It was Saturday morning in Montgomery and there were very few people on the streets. I stopped for a look at the first White House of the Confederacy and then at the State Capital building directly across the street.
Next I went to the Rosa Parks Museum at Troy University. The museum is located at the bus stop where Rosa Parks boarded the bus in 1955 on the day when she refused to give up her seat to a white man. The highpoint of the museum is a recitation of the events on the bus while you are standing in front of a stopped bus with videos in each of the bus windows showing a reenactment of the entire situation that unfolded.

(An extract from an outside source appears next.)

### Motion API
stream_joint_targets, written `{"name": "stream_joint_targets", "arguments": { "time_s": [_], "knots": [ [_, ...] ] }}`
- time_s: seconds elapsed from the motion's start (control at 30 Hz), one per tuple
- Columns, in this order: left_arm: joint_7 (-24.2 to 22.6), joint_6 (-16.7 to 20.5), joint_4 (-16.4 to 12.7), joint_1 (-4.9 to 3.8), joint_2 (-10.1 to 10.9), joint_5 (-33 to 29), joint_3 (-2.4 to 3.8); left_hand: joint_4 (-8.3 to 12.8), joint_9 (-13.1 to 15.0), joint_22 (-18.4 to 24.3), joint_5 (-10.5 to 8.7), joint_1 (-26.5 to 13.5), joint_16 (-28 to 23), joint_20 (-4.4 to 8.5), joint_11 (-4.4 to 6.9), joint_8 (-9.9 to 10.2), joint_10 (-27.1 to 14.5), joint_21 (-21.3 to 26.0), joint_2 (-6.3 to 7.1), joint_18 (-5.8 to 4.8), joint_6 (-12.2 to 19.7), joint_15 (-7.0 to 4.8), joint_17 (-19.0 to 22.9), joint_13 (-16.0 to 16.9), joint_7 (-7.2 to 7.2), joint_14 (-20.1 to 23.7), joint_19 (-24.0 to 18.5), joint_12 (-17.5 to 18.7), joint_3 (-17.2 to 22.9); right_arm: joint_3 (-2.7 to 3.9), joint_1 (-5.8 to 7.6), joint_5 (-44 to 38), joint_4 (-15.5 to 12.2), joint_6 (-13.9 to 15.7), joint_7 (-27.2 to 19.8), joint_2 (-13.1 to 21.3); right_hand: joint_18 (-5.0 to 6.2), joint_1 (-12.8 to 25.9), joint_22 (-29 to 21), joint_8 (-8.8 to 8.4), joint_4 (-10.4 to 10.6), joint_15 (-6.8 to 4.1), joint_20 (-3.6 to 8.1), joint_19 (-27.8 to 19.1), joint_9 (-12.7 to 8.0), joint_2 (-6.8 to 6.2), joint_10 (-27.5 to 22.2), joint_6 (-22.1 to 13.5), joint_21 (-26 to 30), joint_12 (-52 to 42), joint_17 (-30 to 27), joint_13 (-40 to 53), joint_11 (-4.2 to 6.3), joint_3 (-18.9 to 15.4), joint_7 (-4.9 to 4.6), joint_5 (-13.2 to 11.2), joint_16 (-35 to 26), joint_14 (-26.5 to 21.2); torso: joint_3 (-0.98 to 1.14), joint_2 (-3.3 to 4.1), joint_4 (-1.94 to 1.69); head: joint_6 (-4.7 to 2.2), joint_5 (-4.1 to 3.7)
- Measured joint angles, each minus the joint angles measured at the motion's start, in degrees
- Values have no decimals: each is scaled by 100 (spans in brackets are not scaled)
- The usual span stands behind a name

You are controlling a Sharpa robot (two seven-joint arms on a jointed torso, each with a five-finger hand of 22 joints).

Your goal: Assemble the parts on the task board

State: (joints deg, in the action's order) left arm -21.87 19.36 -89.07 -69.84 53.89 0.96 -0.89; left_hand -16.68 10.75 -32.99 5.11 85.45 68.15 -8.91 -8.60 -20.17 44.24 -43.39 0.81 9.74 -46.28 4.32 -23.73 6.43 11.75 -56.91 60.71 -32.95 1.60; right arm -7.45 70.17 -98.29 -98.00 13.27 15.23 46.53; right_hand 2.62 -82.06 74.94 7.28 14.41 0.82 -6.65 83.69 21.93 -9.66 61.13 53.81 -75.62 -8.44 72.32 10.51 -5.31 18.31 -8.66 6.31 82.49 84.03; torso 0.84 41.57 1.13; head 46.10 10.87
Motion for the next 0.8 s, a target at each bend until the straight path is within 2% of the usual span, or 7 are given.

I did not know that there had been four other women who had done the same thing before Rosa Parks. They too had been arrested. But no one had thought to call for a boycott of the buses before. And that was not Rosa Parks idea. The idea had been percolating for some time, but Jo Ann Robinson, a faculty member at Alabama State College, decided to make up flyers and call for a boycott the following Monday. Around 50,000 flyers were mimeographed overnight and were distributed by volunteers the next day.
The museum has many original documents from the time on display, including police reports and notes written by some of the participants. The boycott was extended beyond one day and was the event that brought Dr. Martin Luther King, Jr., then only 26 years old, into the public spotlight along with Rev. Ralph Abernathy.
While I was outside the museum in the nearly empty downtown of Montgomery, one of the city buses was parked by the museum. The city has evidently maintained this 1955 vintage bus as a reminder of the boycott and its results.
I left Montgomery and drove eastward, soon crossing the Alabama/Georgia border and then passing south of Macon on my way to Savannah. There were some pecan orchards along the back roads and some peach orchards as well. Also quite a few horse farms. But it was a pretty dull drive.
I finally arrived in the vicinity of Savannah at dusk. Instead of going right into the city, I found a Microtel motel in the town of Pooler, about ten miles northeast of the city. I've discovered that the cheapest motels tend to cluster at exits from a freeway that are 2 or 3 exits away from the main exits. All of my experiences with Microtel motels have been very good.
If you are interested in Civil Rights History, I'd encourage you to visit Birmingham. The entire 4th Street District has been preserved and/or updated to share civil rights history from the 1950's and 1960's. My favorite stop was the Birmingham Civil Rights Institute.